Great idea! Teachers are such creative people. What would the world do without us?
Thank you for sharing. This a a great idea. I teach students in 2nd grade and I am going to do this activity with them. I can already imagine the comments and giggles. It is going to be a fun, energetic and noisy activity. They will love it!
While I do like the activity, and will likely use it this year. The most inspiring thing to me is your comment about why you left teaching. The honesty you share somehow helps me feel more positive about my new year coming up. Administration likes to hide the truth about all of the new things they are adding to our plates, every year.
I have a colleague that out of frustration simply mentioned in an “important” department meeting that his students won’t do their work, etc. and how they need to take on responsibility. The Assist Super (who doesn’t know what he is talking about) blew up saying that we are responsible for their success, basically, everything is our problem. This was AM before school even started. I said a couple of things in his defense, but I think all of us wanted so bad to walk out the door.

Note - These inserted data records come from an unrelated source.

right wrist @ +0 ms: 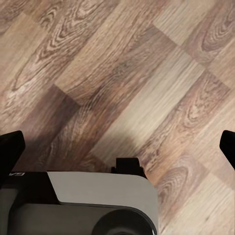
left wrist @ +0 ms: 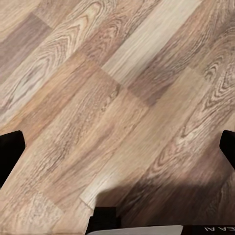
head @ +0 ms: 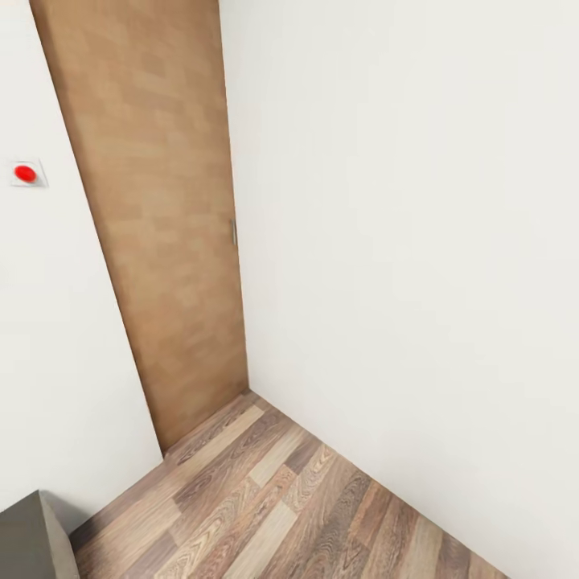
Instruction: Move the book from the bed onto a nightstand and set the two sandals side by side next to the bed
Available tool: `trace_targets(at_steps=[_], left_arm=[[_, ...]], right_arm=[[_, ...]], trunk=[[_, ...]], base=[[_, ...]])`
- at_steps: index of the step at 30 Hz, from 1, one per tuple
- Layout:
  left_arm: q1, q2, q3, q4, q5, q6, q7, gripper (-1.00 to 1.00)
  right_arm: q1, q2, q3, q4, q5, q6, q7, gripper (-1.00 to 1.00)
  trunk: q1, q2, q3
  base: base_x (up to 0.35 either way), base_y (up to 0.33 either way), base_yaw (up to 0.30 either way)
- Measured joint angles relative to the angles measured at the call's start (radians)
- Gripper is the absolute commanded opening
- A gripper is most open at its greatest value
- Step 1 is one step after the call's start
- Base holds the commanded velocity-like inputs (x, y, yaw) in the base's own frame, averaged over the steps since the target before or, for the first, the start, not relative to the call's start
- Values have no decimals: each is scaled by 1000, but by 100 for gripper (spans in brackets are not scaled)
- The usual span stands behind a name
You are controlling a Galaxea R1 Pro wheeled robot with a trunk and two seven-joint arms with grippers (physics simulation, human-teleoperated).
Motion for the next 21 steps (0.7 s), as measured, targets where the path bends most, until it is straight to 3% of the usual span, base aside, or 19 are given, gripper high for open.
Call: trace_targets(at_steps=[21], left_arm=[[0, -1, -2, 10, -2, -3, -1, 100]], right_arm=[[0, 1, 0, 2, 0, 0, -6, 100]], trunk=[[0, 0, 0]], base=[[0, 0, 291]])
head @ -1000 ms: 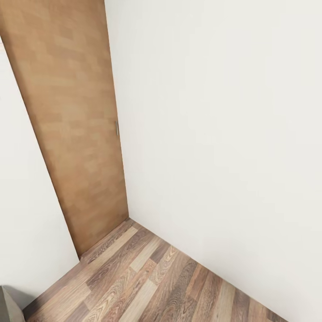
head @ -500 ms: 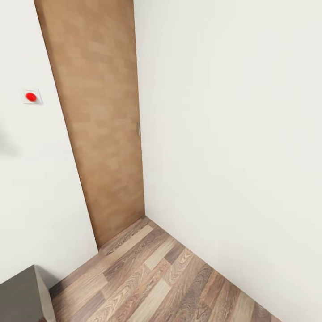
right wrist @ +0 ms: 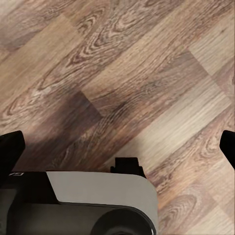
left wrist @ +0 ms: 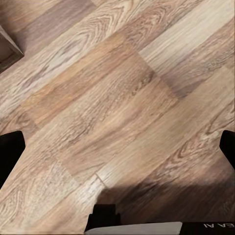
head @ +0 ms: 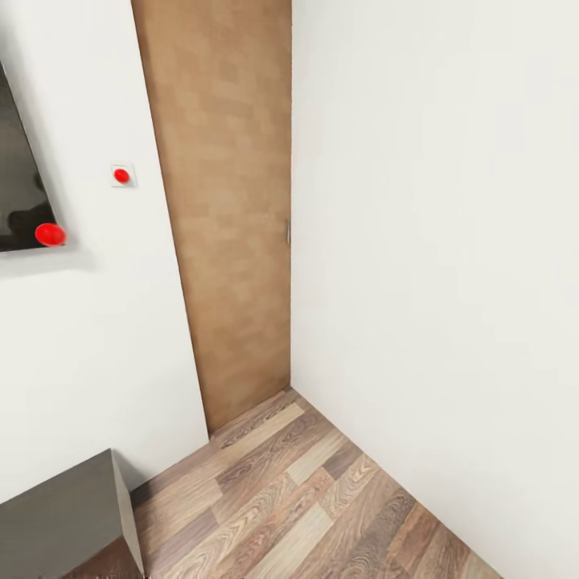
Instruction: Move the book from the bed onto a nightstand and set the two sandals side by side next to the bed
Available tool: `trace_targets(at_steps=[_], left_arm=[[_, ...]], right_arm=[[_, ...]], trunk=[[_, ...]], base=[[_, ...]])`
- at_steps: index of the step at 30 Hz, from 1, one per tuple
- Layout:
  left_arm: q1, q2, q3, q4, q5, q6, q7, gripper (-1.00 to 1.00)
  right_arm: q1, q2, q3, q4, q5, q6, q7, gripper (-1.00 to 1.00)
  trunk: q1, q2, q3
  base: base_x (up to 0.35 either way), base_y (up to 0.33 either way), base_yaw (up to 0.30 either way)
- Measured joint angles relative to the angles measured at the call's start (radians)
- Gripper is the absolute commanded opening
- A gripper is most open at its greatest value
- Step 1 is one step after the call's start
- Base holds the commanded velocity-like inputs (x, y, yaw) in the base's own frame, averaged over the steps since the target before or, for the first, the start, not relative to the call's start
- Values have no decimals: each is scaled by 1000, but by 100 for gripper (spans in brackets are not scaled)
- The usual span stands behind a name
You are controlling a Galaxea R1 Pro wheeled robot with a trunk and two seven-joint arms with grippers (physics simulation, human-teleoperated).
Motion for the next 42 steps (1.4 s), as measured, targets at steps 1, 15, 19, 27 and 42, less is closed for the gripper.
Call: trace_targets(at_steps=[1, 15, 19, 27, 42], left_arm=[[0, 0, 0, 2, 0, 0, 0, 100], [0, 0, -1, 12, -1, 0, 0, 100], [0, 0, -1, 12, -1, 0, 0, 100], [-1, 0, -1, 12, -1, 0, 0, 100], [0, 0, 0, 12, -1, 0, 0, 100]], right_arm=[[0, 0, 0, 0, 0, 0, 0, 100], [0, 1, 0, 0, -1, 0, 0, 100], [0, 1, 0, 0, 0, 0, 0, 100], [0, 1, 0, 0, 0, 0, -1, 100], [0, 1, 0, 2, -1, 0, -1, 100]], trunk=[[0, 0, 0], [0, 0, 0], [0, 0, 0], [0, 0, 0], [0, 0, 0]], base=[[0, 0, 291], [0, 0, 291], [0, 0, 292], [0, 0, 292], [0, 0, 292]])
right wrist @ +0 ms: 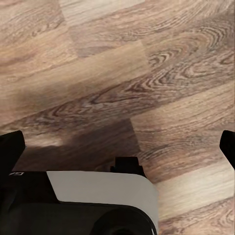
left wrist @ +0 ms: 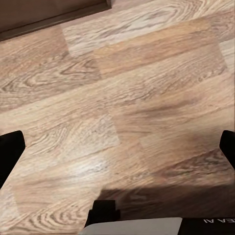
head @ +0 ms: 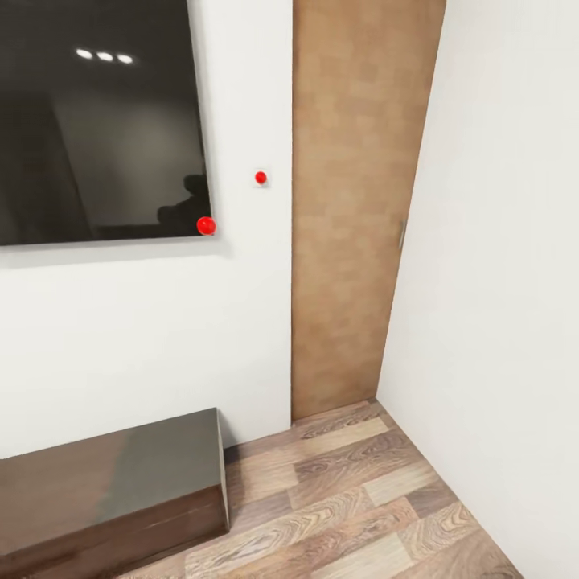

Things aren’t always that negative – when you focus on your room, and the creativity of your work, those moments slowly fade.
Good job on your blog.
You could also use medicine bottles. You could either paint the bottles or wrap the paper question on the outside to cover the whole bottle. I have a bajillion pill bottles I’ve been saving trying to figure out what to do with them. Thanks for the inspiration!
Yes! What a good idea! These days it may be easier to find those than it is to find film canisters!